From the first line to the last, write out the data below exactly.

**Given data:**
::::::

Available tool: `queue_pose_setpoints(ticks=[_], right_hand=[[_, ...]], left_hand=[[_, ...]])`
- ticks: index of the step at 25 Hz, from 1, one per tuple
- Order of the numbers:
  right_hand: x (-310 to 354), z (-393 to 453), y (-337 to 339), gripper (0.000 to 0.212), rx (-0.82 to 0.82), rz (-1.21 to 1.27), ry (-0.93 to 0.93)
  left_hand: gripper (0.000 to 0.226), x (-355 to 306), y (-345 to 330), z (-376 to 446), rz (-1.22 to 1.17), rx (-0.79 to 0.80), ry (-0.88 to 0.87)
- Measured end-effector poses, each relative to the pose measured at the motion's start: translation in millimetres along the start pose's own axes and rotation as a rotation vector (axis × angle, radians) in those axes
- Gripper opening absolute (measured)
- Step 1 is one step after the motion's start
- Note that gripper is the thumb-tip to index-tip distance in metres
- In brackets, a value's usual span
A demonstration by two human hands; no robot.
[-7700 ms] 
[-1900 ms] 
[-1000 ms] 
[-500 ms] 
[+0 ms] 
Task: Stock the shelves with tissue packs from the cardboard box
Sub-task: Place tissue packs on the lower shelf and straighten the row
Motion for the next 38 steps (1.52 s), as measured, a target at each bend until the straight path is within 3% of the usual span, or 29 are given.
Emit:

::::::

**Solution:**
Available tool: `queue_pose_setpoints(ticks=[_], right_hand=[[_, ...]], left_hand=[[_, ...]])`
- ticks: index of the step at 25 Hz, from 1, one per tuple
- Order of the numbers:
  right_hand: x (-310 to 354), z (-393 to 453), y (-337 to 339), gripper (0.000 to 0.212), rx (-0.82 to 0.82), rz (-1.21 to 1.27), ry (-0.93 to 0.93)
  left_hand: gripper (0.000 to 0.226), x (-355 to 306), y (-345 to 330), z (-376 to 446), rz (-1.22 to 1.17), rx (-0.79 to 0.80), ry (-0.88 to 0.87)
- Measured end-effector poses, each relative to the pose measured at the motion's start: translation in millimetres along the start pose's own axes and rotation as a rotation vector (axis × angle, radians) in those axes
- Gripper opening absolute (measured)
- Step 1 is one step after the motion's start
- Note that gripper is the thumb-tip to index-tip distance in metres
- In brackets, a value's usual span
A demonstration by two human hands; no robot.
[-7700 ms] 
[-1900 ms] 
[-1000 ms] 
[-500 ms] 
[+0 ms] 
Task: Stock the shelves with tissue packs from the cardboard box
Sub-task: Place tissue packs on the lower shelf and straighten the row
Motion for the next 38 steps (1.52 s), as measured, a target at each bend until the straight path is within 3% of the usual span, or 29 are given.
Emit:

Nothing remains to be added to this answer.